A heat pipe structure comprising: a casing having an accommodating space therein, the accommodating space having a first zone and a second zone; and a plurality of capillary structures respectively attached to the inner wall of the first zone And the vertical length of the second zone is greater than the vertical length of the first zone. The heat pipe structure of claim 1, wherein the first zone has a first surface and a second surface, and the capillary structures are divided into a first portion and a second portion, the first portion being in contact with the first portion surface. The heat pipe structure of claim 2, wherein the first portion is in contact with the first surface and the second portion is in contact with the second surface. The heat pipe structure of claim 3, wherein the first portion is coupled to the second portion.

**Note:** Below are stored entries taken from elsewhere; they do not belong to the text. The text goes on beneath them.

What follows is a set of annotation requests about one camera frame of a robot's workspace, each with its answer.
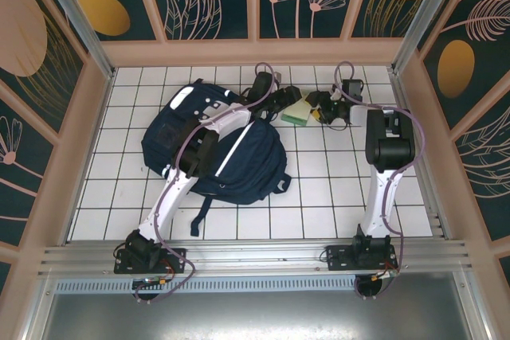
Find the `leaf pattern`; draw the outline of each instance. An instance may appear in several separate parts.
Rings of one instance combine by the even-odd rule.
[[[471,40],[495,41],[510,26],[510,0],[482,0],[471,10],[465,24]]]
[[[457,148],[477,197],[510,194],[510,107],[489,125],[464,133]]]
[[[211,35],[215,39],[222,26],[221,0],[167,0],[164,26],[171,40],[198,40]]]

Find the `metal rail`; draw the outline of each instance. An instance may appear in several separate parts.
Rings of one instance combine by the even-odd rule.
[[[200,276],[298,276],[330,275],[319,260],[327,245],[350,244],[351,240],[202,240],[169,241],[187,248],[187,258]],[[73,242],[47,248],[39,270],[41,279],[125,278],[113,273],[114,241]],[[395,251],[400,251],[395,244]],[[405,241],[402,272],[455,272],[471,268],[462,240],[414,239]],[[335,272],[353,275],[374,270]]]

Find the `metal floor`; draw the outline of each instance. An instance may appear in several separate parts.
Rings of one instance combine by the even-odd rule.
[[[283,85],[306,94],[332,86],[333,66],[275,66]],[[350,69],[342,68],[342,76]],[[85,175],[68,240],[123,240],[149,214],[164,180],[143,164],[140,141],[160,108],[185,84],[198,78],[237,93],[254,80],[253,66],[119,68],[92,160]],[[355,78],[367,85],[365,100],[395,104],[386,67],[355,67]],[[200,237],[190,236],[190,222],[203,197],[190,193],[176,213],[172,240],[280,240],[348,238],[363,219],[370,183],[362,127],[333,128],[312,118],[306,127],[276,119],[287,151],[287,193],[270,195],[253,205],[214,201],[200,224]],[[440,236],[437,212],[426,206],[414,169],[400,181],[390,224],[404,236]]]
[[[450,274],[402,275],[377,300],[353,291],[56,295],[46,340],[462,340],[471,338]]]

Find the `navy blue backpack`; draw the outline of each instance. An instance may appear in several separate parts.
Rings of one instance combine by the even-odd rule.
[[[228,89],[203,84],[201,80],[181,88],[143,137],[145,164],[165,177],[187,121],[217,115],[238,97]],[[228,155],[228,162],[222,166]],[[220,140],[208,174],[191,189],[206,197],[200,213],[191,224],[191,235],[198,236],[198,224],[206,216],[213,199],[250,205],[270,193],[287,191],[291,177],[285,173],[286,166],[287,156],[280,136],[266,120],[254,119],[247,127],[239,128]]]

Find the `wire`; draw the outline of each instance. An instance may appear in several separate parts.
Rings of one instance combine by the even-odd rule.
[[[342,128],[342,129],[335,129],[334,127],[330,127],[329,125],[323,123],[323,125],[326,125],[328,128],[330,128],[332,131],[345,131],[348,127],[349,127],[349,124],[348,123],[345,123],[345,126]]]
[[[160,263],[164,263],[167,265],[167,274],[165,275],[165,279],[170,275],[172,274],[172,277],[170,278],[170,281],[172,281],[174,278],[175,278],[175,271],[174,269],[172,268],[172,266],[170,266],[170,263],[168,262],[168,260],[166,259],[161,259],[161,262]]]
[[[414,117],[412,114],[410,114],[405,109],[401,109],[400,107],[383,106],[383,105],[379,105],[379,104],[367,104],[367,103],[364,103],[362,101],[358,101],[356,99],[353,99],[346,92],[344,92],[342,90],[342,87],[339,86],[339,81],[338,81],[338,77],[339,77],[339,74],[340,74],[340,67],[342,65],[344,65],[344,64],[347,64],[347,65],[349,65],[351,67],[351,77],[350,77],[350,79],[352,79],[354,77],[354,65],[350,61],[341,61],[340,63],[338,63],[338,65],[336,65],[335,73],[334,73],[334,76],[333,76],[334,80],[335,80],[335,86],[338,88],[340,93],[342,93],[343,97],[345,97],[347,100],[350,100],[354,104],[358,104],[358,105],[361,105],[361,106],[364,106],[364,107],[373,107],[373,108],[376,108],[376,109],[382,109],[383,111],[397,111],[399,113],[402,113],[403,115],[409,117],[411,119],[411,121],[414,123],[414,125],[416,125],[416,127],[418,128],[418,132],[420,133],[420,136],[421,136],[421,139],[422,139],[422,146],[420,147],[420,151],[419,151],[418,155],[414,157],[413,161],[409,162],[407,165],[405,165],[405,166],[401,167],[400,169],[396,170],[390,176],[390,178],[388,179],[388,183],[386,184],[386,188],[384,189],[384,194],[383,194],[383,197],[382,197],[382,199],[383,199],[382,200],[382,222],[384,223],[384,225],[386,226],[388,231],[390,231],[390,233],[393,233],[395,235],[400,236],[400,254],[398,256],[398,267],[397,267],[397,272],[400,272],[400,268],[402,266],[402,259],[403,259],[403,255],[404,255],[404,234],[402,232],[394,230],[393,228],[390,227],[390,224],[389,224],[389,222],[388,222],[388,220],[386,218],[386,201],[388,199],[388,194],[389,194],[389,191],[390,191],[391,184],[393,183],[393,181],[394,181],[395,177],[397,176],[397,174],[403,173],[404,171],[406,171],[407,169],[409,169],[410,167],[412,167],[416,163],[418,163],[418,161],[420,159],[422,159],[422,157],[423,157],[423,155],[425,153],[425,147],[426,147],[425,132],[423,131],[423,127],[420,124],[420,122],[416,119],[416,117]],[[379,292],[378,295],[381,295],[383,292],[386,292],[390,285],[391,285],[391,283],[388,284],[388,286],[384,289],[384,291]]]
[[[176,292],[182,285],[184,285],[189,279],[191,279],[193,277],[193,275],[195,274],[195,272],[197,271],[197,268],[194,266],[194,263],[190,260],[188,260],[186,257],[184,256],[181,256],[181,254],[177,253],[176,251],[174,251],[166,242],[165,240],[161,237],[161,234],[159,232],[159,228],[158,228],[158,217],[159,217],[159,210],[161,209],[161,204],[163,203],[163,200],[165,199],[165,197],[167,196],[168,192],[170,191],[171,187],[179,180],[179,175],[181,174],[181,170],[179,169],[179,163],[181,163],[181,158],[182,158],[182,155],[184,154],[184,150],[186,149],[186,147],[188,146],[188,144],[190,143],[190,141],[192,140],[192,138],[194,137],[194,135],[197,133],[197,131],[199,131],[200,129],[203,129],[204,127],[207,127],[209,125],[212,125],[213,123],[215,123],[217,120],[219,120],[220,118],[226,116],[226,115],[230,115],[236,111],[240,111],[240,110],[246,110],[246,109],[250,109],[251,107],[255,107],[257,106],[258,104],[262,103],[265,99],[267,99],[269,97],[269,95],[271,94],[271,92],[273,91],[273,88],[275,88],[275,86],[277,85],[276,84],[276,77],[275,77],[275,74],[274,74],[274,70],[273,70],[273,67],[265,62],[261,62],[261,63],[258,63],[256,66],[255,66],[255,75],[258,74],[258,69],[261,65],[265,65],[269,71],[271,72],[271,85],[269,86],[267,92],[257,101],[254,101],[253,103],[251,104],[248,104],[248,105],[240,105],[238,107],[234,107],[232,109],[227,109],[225,111],[223,111],[222,113],[219,113],[218,115],[216,115],[215,117],[211,118],[211,119],[208,119],[206,121],[202,121],[200,125],[198,125],[197,127],[195,127],[195,129],[193,129],[191,131],[191,133],[186,137],[186,139],[184,140],[184,142],[182,143],[181,145],[181,148],[179,149],[178,153],[177,153],[177,158],[175,159],[175,169],[176,169],[176,172],[175,172],[175,176],[174,178],[170,181],[170,184],[168,185],[168,187],[165,188],[165,190],[163,191],[161,197],[159,198],[158,200],[158,203],[156,205],[156,208],[155,208],[155,214],[154,214],[154,231],[155,231],[155,234],[156,234],[156,237],[158,238],[159,242],[161,243],[161,245],[170,253],[172,254],[173,256],[176,256],[180,262],[183,262],[183,263],[188,263],[190,266],[191,266],[191,272],[190,274],[184,278],[180,283],[178,283],[174,288],[172,288],[171,290],[169,290],[168,292],[165,292],[164,294],[159,294],[157,295],[156,297],[154,297],[153,299],[150,299],[150,300],[142,300],[139,295],[138,295],[138,292],[139,290],[141,289],[140,287],[142,287],[143,285],[140,285],[136,288],[135,290],[135,297],[136,297],[136,300],[138,303],[141,303],[141,302],[145,302],[146,304],[151,304],[151,303],[156,303],[158,301],[161,301],[165,298],[167,298],[168,296],[172,295],[174,292]]]
[[[322,260],[322,255],[324,255],[324,253],[325,253],[326,251],[327,251],[327,250],[322,251],[322,252],[320,253],[320,255],[319,255],[319,260],[320,260],[321,262],[323,262],[323,263],[327,263],[327,262],[328,262],[328,259],[326,259],[326,260]]]
[[[117,247],[115,247],[115,249],[113,250],[113,257],[117,259],[117,250],[119,248],[121,248],[122,246],[124,246],[126,244],[126,242],[122,242],[121,244],[119,244]]]
[[[396,270],[396,268],[393,266],[393,264],[391,264],[390,262],[386,261],[386,269],[388,268],[392,268],[394,270]]]

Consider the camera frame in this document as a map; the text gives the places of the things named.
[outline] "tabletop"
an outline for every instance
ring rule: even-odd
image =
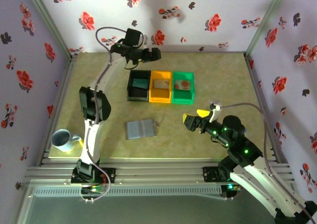
[[[74,65],[56,130],[68,129],[84,137],[84,118],[80,108],[79,89],[97,77],[104,67],[107,53],[81,53]],[[196,114],[208,109],[210,101],[223,106],[235,103],[258,105],[250,74],[242,53],[162,53],[161,59],[140,64],[140,70],[187,71],[194,73],[193,105],[161,104],[127,101],[128,70],[122,69],[107,95],[111,114],[101,130],[101,158],[193,158],[221,160],[226,149],[213,143],[210,135],[190,132],[182,123],[183,113]],[[238,116],[246,128],[246,137],[263,151],[264,126],[260,113],[252,107],[223,109],[218,121],[227,115]],[[125,123],[152,118],[159,125],[157,136],[126,140]],[[51,147],[49,158],[79,158],[82,147],[77,143],[70,152]]]

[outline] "vent grille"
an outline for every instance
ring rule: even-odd
[[[77,197],[81,187],[37,187],[34,195],[37,197]],[[220,185],[208,186],[169,186],[169,187],[117,187],[113,186],[107,196],[168,196],[221,194]]]

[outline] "cable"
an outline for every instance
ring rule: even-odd
[[[299,201],[293,196],[292,193],[290,193],[287,188],[284,187],[284,185],[274,176],[271,167],[269,166],[268,163],[268,159],[267,159],[267,152],[266,152],[266,130],[267,130],[267,124],[263,115],[262,110],[251,103],[239,103],[239,104],[233,104],[233,105],[228,105],[228,106],[223,106],[222,108],[233,108],[233,107],[237,107],[237,106],[242,106],[242,105],[247,105],[247,106],[252,106],[254,108],[256,108],[261,116],[262,116],[262,120],[263,120],[263,124],[264,124],[264,161],[265,161],[265,166],[268,170],[269,175],[274,179],[274,181],[287,193],[287,195],[289,195],[291,197],[291,199],[303,210],[303,212],[307,215],[307,217],[309,217],[309,219],[312,221],[313,224],[316,224],[316,222],[314,221],[313,217],[307,212],[307,210],[303,207],[302,204],[299,203]]]
[[[96,85],[95,85],[94,99],[95,99],[95,108],[96,108],[96,118],[95,118],[95,121],[90,124],[90,127],[89,127],[88,130],[87,130],[87,137],[86,137],[86,144],[85,144],[86,146],[85,146],[85,147],[86,147],[87,154],[88,154],[88,157],[89,157],[91,163],[92,163],[98,170],[100,170],[100,171],[106,176],[106,178],[108,179],[108,188],[105,189],[105,191],[104,191],[104,193],[103,193],[102,195],[100,195],[99,197],[97,197],[97,198],[95,198],[95,199],[91,198],[91,200],[88,200],[88,199],[85,199],[85,198],[81,195],[82,199],[84,199],[86,202],[94,202],[94,201],[96,201],[96,200],[98,200],[98,199],[104,197],[104,196],[109,192],[109,190],[110,190],[110,188],[111,188],[111,180],[110,180],[109,175],[108,175],[102,168],[100,168],[100,167],[94,162],[93,157],[92,157],[92,155],[90,154],[90,152],[89,152],[89,147],[88,147],[88,137],[89,137],[89,133],[90,133],[91,127],[94,126],[95,124],[98,124],[98,123],[99,123],[99,118],[100,118],[100,116],[99,116],[99,105],[98,105],[98,103],[97,103],[97,89],[98,89],[99,83],[100,83],[100,81],[102,80],[103,76],[104,76],[105,73],[109,70],[109,68],[112,66],[112,54],[111,54],[110,50],[108,49],[108,47],[106,47],[104,44],[102,44],[101,41],[99,41],[99,39],[98,39],[98,32],[99,32],[100,30],[103,30],[103,29],[115,29],[115,30],[118,30],[118,31],[121,31],[121,32],[126,33],[126,31],[124,31],[124,30],[122,30],[122,29],[119,29],[119,28],[116,28],[116,27],[101,27],[101,28],[99,28],[99,29],[96,31],[96,34],[95,34],[97,42],[98,42],[101,46],[103,46],[103,47],[107,50],[107,52],[109,53],[109,63],[108,63],[108,65],[107,65],[107,67],[105,68],[105,70],[101,73],[101,75],[100,75],[99,78],[97,79],[97,82],[96,82]]]

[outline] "floral wallpaper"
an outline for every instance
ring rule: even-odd
[[[104,26],[135,28],[162,52],[244,52],[271,1],[43,0],[72,54],[104,52],[95,40]],[[124,33],[107,29],[99,36],[117,41]]]
[[[300,194],[317,203],[315,0],[283,0],[248,58]]]
[[[1,0],[0,223],[19,200],[28,166],[36,166],[66,57],[31,0]]]

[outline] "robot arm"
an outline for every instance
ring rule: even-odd
[[[100,131],[111,112],[107,94],[119,71],[125,68],[129,60],[138,65],[139,62],[160,59],[158,48],[152,48],[151,52],[144,48],[143,35],[141,45],[137,46],[141,35],[139,31],[128,29],[125,38],[111,46],[110,59],[100,74],[89,87],[81,87],[79,91],[81,110],[85,119],[85,137],[82,154],[73,171],[72,183],[98,183],[100,170],[94,164],[99,165],[100,161]]]
[[[279,176],[266,166],[262,152],[244,136],[245,127],[236,116],[226,116],[223,124],[214,119],[221,105],[211,103],[210,111],[197,110],[199,116],[183,115],[183,123],[190,131],[200,128],[213,142],[227,148],[228,156],[218,164],[224,181],[242,185],[275,217],[278,224],[305,224],[317,211],[317,205],[297,195]]]

The heat pipe structure of claim 1, wherein the second zone is divided into at least two subspaces, wherein a vertical length of the subspace is greater than a vertical length of the first zone, and another vertical dimension of the subspace is equal to the first The vertical length of the area. The heat pipe structure of claim 1, wherein the second zone is divided into at least two subspaces, the vertical lengths of the two subspaces being greater than the capillary structure Vertical length. The heat pipe structure of claim 1, wherein the second zone is partitioned into at least two subspaces, wherein a vertical length of one of the subspaces is greater than a vertical length of the other of the subspaces. The heat pipe structure of claim 1, wherein the capillary structure is a metal frit, a microgroove, a fiber, a metal mesh, or a combination thereof.